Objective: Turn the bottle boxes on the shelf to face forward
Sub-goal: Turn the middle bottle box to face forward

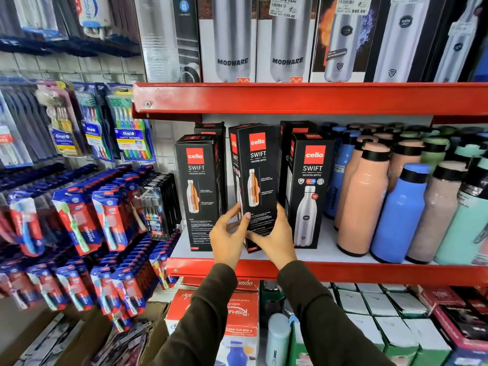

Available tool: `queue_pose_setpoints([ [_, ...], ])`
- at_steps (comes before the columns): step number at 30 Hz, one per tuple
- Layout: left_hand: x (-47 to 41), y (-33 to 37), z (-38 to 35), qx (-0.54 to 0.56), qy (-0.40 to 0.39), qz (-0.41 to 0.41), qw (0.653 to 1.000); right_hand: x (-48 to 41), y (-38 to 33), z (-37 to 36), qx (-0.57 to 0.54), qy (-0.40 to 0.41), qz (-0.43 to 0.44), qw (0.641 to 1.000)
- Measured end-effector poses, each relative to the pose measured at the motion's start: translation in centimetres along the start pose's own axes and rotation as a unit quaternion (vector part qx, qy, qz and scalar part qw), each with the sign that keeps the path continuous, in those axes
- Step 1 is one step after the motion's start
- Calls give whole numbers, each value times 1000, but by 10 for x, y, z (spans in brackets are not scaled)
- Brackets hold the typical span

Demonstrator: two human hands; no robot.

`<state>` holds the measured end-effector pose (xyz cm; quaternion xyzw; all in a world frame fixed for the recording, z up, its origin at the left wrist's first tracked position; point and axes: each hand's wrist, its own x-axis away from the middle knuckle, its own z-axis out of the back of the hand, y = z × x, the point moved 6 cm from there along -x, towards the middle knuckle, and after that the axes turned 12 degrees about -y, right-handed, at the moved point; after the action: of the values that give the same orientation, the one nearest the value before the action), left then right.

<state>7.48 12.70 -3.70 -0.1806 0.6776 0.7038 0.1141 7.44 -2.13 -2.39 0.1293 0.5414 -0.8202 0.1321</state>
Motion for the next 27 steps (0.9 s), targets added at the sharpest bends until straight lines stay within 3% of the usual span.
queue_pose_setpoints([
  [8,-2,11,-2,-43,-28,-34,998,-4,-4,9,0,24,-4,1000],
  [14,-22,-2,-4,-77,-92,50,992,-1,-7,8,8,-15,-1,1000],
  [19,-16,-5,-1,-68,-79,38,994,-1,-4,4,39,-78,-5,996],
  [27,-10,-3,-3,-91,-57,9,994,-6,0,-1,77,-89,-4,993],
])
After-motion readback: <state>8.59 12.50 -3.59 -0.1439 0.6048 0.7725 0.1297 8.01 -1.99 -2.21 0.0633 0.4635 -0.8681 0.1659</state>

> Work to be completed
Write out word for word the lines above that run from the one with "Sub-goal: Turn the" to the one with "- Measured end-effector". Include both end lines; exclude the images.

> Answer area
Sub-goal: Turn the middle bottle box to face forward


Available tool: `queue_pose_setpoints([ [_, ...], ])`
- at_steps (comes before the columns): step number at 30 Hz, one per tuple
- Layout: left_hand: x (-47 to 41), y (-33 to 37), z (-38 to 35), qx (-0.54 to 0.56), qy (-0.40 to 0.39), qz (-0.41 to 0.41), qw (0.653 to 1.000); right_hand: x (-48 to 41), y (-38 to 33), z (-37 to 36), qx (-0.57 to 0.54), qy (-0.40 to 0.41), qz (-0.43 to 0.44), qw (0.641 to 1.000)
- Measured end-effector poses, each relative to the pose measured at the motion's start: translation in centimetres along the start pose's own axes and rotation as a unit quaternion (vector part qx, qy, qz and scalar part qw), each with the sign that keeps the path continuous, in those axes

Work on the exercise is finished.